▶ [Required work]
Go through the records below line by line and report how many lines include "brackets", giving the number only.

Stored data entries
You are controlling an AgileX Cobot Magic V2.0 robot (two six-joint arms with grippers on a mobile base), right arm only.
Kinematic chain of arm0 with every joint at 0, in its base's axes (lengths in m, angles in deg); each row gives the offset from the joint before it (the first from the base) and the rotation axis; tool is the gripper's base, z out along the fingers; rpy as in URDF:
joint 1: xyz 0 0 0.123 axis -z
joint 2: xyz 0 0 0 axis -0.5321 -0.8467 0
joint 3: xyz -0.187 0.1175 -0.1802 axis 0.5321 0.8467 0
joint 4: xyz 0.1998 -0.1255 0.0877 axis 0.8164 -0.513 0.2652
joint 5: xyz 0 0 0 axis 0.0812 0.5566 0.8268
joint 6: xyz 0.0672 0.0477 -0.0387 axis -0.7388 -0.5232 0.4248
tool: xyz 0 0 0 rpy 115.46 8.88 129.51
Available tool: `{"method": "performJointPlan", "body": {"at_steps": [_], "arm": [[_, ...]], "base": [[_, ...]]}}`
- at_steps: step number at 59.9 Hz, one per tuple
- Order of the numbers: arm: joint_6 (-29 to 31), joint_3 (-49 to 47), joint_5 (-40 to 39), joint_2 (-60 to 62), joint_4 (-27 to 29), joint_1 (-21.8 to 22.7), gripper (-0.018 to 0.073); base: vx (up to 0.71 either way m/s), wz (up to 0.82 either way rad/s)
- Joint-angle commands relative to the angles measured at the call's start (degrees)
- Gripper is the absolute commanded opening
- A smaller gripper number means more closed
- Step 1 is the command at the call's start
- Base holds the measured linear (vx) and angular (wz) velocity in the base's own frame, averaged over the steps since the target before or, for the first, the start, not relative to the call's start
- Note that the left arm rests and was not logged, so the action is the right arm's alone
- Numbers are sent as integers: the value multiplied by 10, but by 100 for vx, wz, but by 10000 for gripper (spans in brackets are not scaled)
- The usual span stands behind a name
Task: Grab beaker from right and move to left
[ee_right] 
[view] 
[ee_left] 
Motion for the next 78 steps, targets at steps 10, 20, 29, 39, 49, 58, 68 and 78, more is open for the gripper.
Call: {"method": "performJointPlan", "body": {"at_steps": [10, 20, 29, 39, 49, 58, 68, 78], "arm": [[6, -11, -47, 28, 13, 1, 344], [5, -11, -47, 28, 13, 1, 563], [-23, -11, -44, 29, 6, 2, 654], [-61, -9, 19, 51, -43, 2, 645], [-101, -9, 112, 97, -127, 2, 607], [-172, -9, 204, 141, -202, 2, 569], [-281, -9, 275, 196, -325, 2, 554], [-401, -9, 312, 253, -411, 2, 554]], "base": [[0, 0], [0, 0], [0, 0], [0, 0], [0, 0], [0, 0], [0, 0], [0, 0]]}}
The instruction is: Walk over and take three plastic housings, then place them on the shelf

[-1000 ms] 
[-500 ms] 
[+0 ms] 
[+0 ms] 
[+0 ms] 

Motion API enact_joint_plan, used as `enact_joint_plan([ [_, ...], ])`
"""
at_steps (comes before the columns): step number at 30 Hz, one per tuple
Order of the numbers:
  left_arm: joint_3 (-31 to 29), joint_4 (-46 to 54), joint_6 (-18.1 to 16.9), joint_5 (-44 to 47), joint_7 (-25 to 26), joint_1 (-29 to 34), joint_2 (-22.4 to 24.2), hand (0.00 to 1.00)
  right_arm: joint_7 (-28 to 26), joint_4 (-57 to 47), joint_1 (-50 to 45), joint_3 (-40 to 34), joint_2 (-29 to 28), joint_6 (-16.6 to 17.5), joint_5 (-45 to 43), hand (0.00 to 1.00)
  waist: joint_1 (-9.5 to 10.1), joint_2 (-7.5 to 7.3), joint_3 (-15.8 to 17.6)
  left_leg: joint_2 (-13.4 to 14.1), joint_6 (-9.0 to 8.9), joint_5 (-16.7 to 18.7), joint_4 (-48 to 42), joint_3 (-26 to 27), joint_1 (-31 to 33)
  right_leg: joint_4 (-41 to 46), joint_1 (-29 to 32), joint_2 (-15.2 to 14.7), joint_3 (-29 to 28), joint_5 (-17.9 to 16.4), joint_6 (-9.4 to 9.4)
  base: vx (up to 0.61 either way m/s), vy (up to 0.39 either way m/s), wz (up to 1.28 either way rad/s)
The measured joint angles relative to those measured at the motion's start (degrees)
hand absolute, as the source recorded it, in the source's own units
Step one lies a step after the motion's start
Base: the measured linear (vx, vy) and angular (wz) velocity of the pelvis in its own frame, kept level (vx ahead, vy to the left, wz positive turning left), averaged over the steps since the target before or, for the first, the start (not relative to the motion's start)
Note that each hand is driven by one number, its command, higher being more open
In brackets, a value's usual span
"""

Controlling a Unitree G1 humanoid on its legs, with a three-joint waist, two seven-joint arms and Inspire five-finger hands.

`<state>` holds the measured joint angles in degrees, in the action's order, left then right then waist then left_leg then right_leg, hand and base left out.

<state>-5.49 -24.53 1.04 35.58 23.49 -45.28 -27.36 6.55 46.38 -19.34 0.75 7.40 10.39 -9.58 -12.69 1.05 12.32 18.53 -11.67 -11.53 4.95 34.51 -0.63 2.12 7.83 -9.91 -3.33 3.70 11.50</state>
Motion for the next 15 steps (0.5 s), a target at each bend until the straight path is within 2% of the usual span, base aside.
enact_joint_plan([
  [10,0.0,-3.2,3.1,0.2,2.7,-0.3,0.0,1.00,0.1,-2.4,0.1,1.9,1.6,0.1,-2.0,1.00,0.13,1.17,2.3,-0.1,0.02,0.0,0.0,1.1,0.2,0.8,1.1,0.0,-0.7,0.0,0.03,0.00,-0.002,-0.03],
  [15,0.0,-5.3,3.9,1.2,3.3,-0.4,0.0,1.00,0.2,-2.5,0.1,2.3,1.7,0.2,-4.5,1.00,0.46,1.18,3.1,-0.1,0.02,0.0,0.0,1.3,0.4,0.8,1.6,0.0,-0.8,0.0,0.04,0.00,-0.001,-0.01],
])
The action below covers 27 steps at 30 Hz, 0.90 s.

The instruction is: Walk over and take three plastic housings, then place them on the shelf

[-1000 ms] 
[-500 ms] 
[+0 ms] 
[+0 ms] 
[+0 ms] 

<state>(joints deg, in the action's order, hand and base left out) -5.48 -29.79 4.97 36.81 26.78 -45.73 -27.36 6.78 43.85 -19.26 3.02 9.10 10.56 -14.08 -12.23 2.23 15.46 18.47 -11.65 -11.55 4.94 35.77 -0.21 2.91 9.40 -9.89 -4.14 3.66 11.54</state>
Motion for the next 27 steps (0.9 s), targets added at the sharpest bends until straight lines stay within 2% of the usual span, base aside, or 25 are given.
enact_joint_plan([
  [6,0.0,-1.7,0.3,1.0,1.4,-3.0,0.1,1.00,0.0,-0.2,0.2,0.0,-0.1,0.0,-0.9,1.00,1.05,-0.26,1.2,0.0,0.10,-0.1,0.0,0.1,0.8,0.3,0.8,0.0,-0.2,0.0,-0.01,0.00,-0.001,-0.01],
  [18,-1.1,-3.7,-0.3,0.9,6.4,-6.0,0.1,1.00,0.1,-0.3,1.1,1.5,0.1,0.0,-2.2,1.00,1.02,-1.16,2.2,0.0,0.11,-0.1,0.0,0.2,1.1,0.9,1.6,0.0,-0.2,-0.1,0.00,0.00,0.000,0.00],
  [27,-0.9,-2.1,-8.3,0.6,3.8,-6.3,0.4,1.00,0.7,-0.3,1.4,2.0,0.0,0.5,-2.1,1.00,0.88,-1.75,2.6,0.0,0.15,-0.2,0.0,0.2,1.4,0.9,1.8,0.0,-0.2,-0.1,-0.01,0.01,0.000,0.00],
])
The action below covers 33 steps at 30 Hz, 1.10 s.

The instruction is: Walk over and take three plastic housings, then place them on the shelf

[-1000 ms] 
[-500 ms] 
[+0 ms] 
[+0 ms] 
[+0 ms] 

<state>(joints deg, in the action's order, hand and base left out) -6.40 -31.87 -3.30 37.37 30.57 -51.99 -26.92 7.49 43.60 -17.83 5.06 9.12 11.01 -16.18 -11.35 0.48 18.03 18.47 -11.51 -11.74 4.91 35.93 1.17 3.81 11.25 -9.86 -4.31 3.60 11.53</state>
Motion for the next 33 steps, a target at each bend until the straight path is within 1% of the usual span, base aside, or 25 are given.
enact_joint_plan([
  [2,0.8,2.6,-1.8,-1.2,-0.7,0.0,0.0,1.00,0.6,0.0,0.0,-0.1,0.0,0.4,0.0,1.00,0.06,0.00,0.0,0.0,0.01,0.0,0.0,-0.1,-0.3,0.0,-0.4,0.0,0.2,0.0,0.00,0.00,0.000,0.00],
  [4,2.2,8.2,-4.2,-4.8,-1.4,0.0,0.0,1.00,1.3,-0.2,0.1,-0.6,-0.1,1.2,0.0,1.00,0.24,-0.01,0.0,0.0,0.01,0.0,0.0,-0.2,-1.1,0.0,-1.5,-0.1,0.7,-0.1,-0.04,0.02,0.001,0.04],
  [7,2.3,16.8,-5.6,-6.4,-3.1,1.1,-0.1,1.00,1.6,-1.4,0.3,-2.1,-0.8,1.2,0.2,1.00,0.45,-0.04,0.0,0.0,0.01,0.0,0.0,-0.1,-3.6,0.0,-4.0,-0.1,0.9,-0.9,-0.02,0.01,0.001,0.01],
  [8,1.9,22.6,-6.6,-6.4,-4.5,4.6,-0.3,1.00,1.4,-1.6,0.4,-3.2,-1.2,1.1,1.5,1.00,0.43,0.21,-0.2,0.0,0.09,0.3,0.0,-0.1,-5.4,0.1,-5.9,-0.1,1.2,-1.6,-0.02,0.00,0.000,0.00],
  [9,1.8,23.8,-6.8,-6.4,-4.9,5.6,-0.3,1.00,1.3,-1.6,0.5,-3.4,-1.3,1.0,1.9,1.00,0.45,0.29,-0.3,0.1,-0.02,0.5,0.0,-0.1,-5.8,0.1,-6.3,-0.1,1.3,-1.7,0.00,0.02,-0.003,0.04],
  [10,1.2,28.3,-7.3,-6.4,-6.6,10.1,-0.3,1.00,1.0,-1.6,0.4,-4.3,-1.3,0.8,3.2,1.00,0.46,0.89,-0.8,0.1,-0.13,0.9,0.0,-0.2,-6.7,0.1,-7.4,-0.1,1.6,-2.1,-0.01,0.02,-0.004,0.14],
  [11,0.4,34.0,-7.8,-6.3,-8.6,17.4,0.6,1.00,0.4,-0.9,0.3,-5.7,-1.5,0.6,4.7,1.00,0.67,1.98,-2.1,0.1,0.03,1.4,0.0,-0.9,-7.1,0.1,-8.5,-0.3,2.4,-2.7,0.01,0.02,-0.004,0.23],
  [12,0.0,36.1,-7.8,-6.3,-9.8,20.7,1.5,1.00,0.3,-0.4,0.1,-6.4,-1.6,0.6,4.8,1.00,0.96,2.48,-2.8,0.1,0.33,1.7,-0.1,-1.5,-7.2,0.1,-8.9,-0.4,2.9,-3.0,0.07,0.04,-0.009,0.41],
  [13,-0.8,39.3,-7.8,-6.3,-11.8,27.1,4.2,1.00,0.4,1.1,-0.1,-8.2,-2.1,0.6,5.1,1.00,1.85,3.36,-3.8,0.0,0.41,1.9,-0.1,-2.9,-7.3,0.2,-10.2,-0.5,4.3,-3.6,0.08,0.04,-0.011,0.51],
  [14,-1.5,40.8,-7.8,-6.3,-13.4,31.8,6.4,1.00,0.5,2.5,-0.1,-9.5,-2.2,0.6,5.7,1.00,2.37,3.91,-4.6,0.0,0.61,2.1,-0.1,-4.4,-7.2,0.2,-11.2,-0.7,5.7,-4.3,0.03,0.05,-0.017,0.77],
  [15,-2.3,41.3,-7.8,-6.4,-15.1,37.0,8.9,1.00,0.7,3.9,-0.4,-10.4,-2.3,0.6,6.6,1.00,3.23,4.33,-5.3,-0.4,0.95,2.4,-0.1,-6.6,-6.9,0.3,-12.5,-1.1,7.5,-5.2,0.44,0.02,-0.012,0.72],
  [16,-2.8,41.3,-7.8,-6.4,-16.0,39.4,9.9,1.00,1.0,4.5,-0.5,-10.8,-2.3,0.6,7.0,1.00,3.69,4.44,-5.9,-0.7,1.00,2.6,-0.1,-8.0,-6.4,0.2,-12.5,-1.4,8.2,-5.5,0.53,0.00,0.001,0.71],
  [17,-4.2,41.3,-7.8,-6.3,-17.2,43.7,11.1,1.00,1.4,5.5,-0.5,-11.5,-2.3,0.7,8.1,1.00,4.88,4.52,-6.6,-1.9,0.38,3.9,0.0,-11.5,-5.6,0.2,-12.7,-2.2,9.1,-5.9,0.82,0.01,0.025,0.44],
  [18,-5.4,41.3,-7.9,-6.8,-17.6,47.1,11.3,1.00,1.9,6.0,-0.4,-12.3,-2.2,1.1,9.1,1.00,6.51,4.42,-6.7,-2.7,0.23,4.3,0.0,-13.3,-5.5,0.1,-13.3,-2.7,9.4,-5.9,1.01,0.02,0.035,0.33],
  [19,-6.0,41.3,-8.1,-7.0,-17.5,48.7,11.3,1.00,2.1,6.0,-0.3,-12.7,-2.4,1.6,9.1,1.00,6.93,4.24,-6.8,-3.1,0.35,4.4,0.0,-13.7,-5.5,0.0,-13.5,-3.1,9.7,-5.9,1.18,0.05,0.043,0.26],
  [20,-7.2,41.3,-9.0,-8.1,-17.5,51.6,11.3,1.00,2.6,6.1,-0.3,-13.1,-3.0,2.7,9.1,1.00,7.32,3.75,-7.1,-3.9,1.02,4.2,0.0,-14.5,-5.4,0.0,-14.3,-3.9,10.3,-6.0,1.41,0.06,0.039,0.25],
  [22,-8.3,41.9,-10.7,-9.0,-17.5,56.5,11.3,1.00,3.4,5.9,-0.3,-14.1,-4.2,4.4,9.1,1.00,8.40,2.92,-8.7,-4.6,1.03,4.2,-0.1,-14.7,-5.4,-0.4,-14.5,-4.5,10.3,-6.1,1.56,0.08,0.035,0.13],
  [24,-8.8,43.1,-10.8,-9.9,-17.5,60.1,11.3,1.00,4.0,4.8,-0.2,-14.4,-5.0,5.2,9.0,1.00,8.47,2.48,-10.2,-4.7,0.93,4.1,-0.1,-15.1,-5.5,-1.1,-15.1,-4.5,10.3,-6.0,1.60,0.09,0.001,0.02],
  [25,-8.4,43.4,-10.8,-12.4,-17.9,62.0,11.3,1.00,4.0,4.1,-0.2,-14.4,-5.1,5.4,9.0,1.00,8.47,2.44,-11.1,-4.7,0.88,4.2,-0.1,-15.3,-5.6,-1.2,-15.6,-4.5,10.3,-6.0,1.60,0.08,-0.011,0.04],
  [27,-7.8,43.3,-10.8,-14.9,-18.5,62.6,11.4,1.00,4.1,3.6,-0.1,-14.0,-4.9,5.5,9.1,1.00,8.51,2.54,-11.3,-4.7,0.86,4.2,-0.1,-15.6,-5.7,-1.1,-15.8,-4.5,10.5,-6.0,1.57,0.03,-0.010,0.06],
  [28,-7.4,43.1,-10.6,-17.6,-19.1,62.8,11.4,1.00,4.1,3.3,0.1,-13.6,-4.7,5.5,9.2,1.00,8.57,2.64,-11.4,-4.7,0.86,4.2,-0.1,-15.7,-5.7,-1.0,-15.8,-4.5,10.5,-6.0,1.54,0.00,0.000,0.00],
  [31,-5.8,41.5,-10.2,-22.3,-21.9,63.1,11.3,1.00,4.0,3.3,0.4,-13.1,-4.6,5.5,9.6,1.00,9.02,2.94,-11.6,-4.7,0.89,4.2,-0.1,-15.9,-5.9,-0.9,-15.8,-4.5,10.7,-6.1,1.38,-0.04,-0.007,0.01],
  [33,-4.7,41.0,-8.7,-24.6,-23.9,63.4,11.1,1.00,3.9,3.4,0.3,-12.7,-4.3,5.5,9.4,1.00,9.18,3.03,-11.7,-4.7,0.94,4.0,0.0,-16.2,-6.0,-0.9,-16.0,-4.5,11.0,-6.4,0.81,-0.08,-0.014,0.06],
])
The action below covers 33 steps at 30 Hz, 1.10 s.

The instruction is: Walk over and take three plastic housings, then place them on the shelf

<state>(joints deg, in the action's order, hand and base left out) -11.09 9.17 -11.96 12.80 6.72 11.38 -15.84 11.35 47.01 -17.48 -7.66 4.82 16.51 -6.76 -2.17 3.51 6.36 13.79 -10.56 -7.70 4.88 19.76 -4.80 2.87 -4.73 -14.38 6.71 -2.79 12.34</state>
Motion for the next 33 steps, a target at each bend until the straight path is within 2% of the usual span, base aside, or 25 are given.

▶ [Solution to this exercise]
2